In the case of Peel Condominium Corporation No. 94 v. Cooper, the Condominium Authority Tribunal (CAT) ordered the respondent to permanently remove her dog from the condominium unit and property within 14 days due to repeated violations of the condominium's rules, causing disturbances to neighbors. Additionally, Ms. Cooper was directed to pay compensation of $1,988.80 for pre-CAT costs, the Tribunal filing fee of $125, and legal costs of $3,741.43 to the condominium corporation within 30 days. The decision emphasizes the importance of compliance with governing documents in condominiums and outlines the financial consequences for non-compliance.


Non-Compliance with Rules: The respondent failed to comply with Peel Condominium Corporation No. 94’s (PCC 94) rules and declaration regarding pet ownership, leading to a violation of the Condominium Act, 1998.

Reasonable Decision by PCC 94: PCC 94's decision to deem Ms. Cooper's dog a nuisance and order its permanent removal due to repeated violations, as supported by evidence, was deemed reasonable by the Tribunal.

Financial Consequences: The respondent is directed to pay PCC 94 compensation, including the Tribunal filing fee of $125, pre-CAT costs of $1,988.80, and legal costs of $3,741.43, as a consequence of her non-compliance.

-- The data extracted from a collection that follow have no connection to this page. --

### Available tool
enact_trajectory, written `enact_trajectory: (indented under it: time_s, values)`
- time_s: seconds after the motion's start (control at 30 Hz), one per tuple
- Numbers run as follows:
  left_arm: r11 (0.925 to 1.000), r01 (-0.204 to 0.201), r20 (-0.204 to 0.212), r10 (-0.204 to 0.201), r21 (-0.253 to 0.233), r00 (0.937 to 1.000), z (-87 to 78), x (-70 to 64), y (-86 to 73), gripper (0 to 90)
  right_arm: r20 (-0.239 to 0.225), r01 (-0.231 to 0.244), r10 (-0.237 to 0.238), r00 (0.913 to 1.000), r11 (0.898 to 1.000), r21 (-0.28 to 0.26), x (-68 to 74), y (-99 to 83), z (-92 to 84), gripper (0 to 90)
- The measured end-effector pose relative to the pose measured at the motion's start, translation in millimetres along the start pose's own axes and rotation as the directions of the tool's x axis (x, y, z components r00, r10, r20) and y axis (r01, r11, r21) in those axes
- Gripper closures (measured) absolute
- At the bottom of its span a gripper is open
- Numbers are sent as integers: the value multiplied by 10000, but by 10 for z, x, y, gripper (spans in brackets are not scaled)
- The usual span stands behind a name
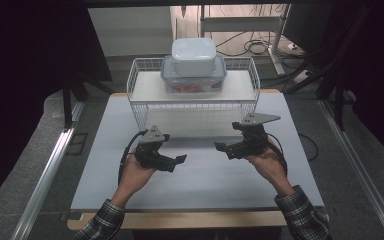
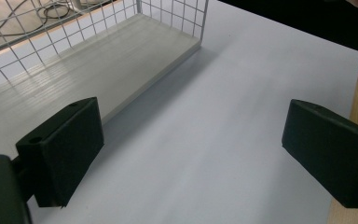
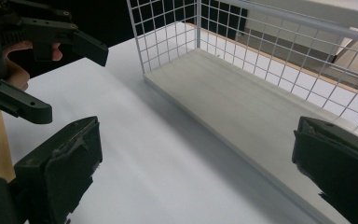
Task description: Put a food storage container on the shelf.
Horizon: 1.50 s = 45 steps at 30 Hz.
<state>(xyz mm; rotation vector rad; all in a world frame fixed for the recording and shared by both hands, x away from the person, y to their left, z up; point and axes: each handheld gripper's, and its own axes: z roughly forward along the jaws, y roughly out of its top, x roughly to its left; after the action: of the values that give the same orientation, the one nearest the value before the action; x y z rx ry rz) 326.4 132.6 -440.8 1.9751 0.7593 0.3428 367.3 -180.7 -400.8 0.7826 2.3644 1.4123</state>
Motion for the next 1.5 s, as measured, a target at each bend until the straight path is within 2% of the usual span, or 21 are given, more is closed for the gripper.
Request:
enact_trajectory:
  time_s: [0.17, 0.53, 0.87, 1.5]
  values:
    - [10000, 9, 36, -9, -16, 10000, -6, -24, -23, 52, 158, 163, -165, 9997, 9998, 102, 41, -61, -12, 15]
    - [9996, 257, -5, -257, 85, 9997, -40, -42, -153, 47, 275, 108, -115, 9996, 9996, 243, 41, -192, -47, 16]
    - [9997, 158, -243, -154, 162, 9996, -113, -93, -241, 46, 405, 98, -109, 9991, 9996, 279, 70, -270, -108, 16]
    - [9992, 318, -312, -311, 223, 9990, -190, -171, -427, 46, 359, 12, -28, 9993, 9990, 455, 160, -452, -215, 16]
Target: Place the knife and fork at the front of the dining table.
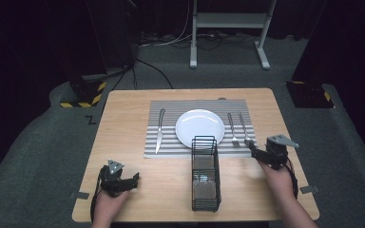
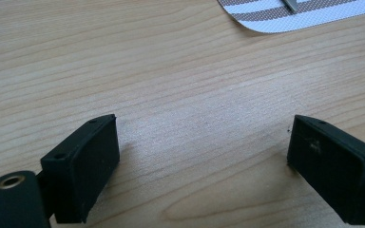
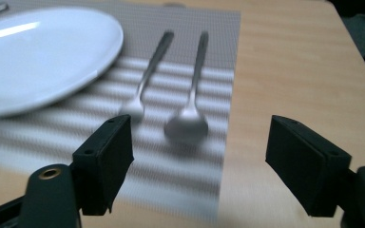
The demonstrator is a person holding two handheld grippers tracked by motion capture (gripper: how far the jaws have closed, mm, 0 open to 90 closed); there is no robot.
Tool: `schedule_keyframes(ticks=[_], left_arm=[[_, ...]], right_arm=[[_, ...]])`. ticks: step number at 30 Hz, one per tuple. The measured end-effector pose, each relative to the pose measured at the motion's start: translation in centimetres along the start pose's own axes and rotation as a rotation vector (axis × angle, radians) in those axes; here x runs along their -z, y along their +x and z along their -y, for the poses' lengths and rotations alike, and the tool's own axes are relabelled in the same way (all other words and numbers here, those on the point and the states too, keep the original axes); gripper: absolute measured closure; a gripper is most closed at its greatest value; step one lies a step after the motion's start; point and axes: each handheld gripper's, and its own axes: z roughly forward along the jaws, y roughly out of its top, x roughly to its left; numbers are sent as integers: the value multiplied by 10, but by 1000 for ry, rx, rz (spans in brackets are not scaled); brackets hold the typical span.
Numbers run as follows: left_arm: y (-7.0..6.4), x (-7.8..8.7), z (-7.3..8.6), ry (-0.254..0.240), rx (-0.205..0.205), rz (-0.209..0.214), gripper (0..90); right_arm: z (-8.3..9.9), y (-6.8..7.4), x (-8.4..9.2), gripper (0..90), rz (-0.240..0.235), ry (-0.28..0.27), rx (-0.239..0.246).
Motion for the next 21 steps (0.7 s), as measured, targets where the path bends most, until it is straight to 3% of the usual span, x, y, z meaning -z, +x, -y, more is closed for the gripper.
schedule_keyframes(ticks=[5, 9, 10, 12, 21], left_arm=[[0, 0, 0, -1, 1, -1, 104], [0, 0, 0, 0, 1, -2, 105], [-1, 0, 0, -1, 1, -3, 104], [-1, 0, 0, 0, 2, -5, 100], [-1, 0, 0, 1, 4, -5, 90]], right_arm=[[33, -5, 22, 185, -8, 74, 10], [54, -8, 31, 142, -59, 201, 42], [59, -7, 33, 133, -42, 199, 65], [63, -7, 39, 131, -56, 194, 77], [65, -5, 41, 119, -56, 197, 79]])
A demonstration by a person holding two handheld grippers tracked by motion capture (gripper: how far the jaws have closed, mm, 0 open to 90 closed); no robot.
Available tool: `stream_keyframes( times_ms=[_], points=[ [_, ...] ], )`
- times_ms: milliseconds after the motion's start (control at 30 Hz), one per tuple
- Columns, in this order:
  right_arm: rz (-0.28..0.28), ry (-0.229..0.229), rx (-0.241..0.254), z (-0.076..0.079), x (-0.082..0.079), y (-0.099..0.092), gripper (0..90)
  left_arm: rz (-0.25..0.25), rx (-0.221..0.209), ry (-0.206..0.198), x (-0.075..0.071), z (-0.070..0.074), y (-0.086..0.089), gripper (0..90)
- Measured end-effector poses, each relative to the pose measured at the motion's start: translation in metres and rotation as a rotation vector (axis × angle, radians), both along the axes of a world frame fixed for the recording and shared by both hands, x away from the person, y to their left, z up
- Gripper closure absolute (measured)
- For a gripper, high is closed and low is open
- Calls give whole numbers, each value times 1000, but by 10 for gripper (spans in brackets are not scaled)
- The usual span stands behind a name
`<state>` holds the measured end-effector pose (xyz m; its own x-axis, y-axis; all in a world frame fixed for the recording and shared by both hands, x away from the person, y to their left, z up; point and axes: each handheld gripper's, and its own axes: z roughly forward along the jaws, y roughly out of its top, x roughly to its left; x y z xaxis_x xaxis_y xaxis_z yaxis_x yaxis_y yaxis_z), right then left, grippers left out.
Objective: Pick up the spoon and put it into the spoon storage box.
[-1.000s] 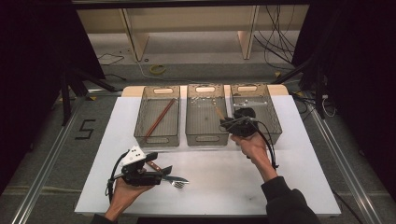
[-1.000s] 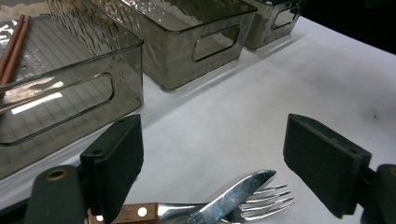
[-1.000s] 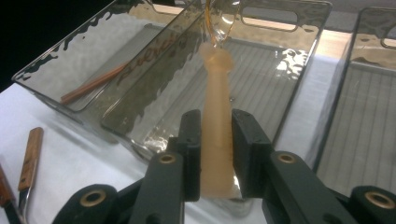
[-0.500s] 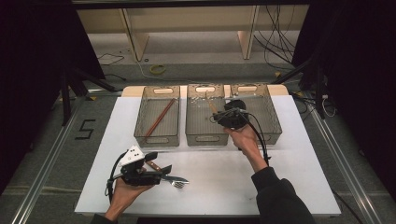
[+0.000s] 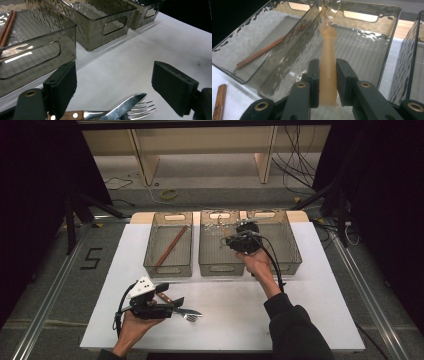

Proportional Cost Award: While successful, PCC 94 is awarded only a portion (approximately 40%) of its legal costs, totaling $3,741.43, considering factors like the straightforward nature of the case and lack of engagement from Ms. Cooper.

Clear Timelines: Specific timelines are set for the respondent to remove the dog and make the required payments, providing clarity on the actions to be taken.


Adherence to Condominium Rules Education:
Encourage condominium corporations to implement educational programs or materials that help unit owners understand and adhere to the rules and regulations outlined in governing documents. This proactive approach may prevent disputes and non-compliance issues, fostering a more harmonious living environment.

Mediation and Dispute Resolution Services:
Promote the utilization of mediation and dispute resolution services at earlier stages of conflicts. Offering mediation as a mandatory step before advancing to a formal tribunal hearing could facilitate communication between parties, potentially resolving disputes more amicably and cost-effectively.

Clear Communication Protocols for Unrepresented Parties:
Establish clear communication protocols for unrepresented parties involved in tribunal proceedings. Ensure that they receive timely and comprehensive information about the process, their rights, and the potential consequences of non-compliance. This can help in fostering greater participation and understanding, leading to more informed decisions and resolutions.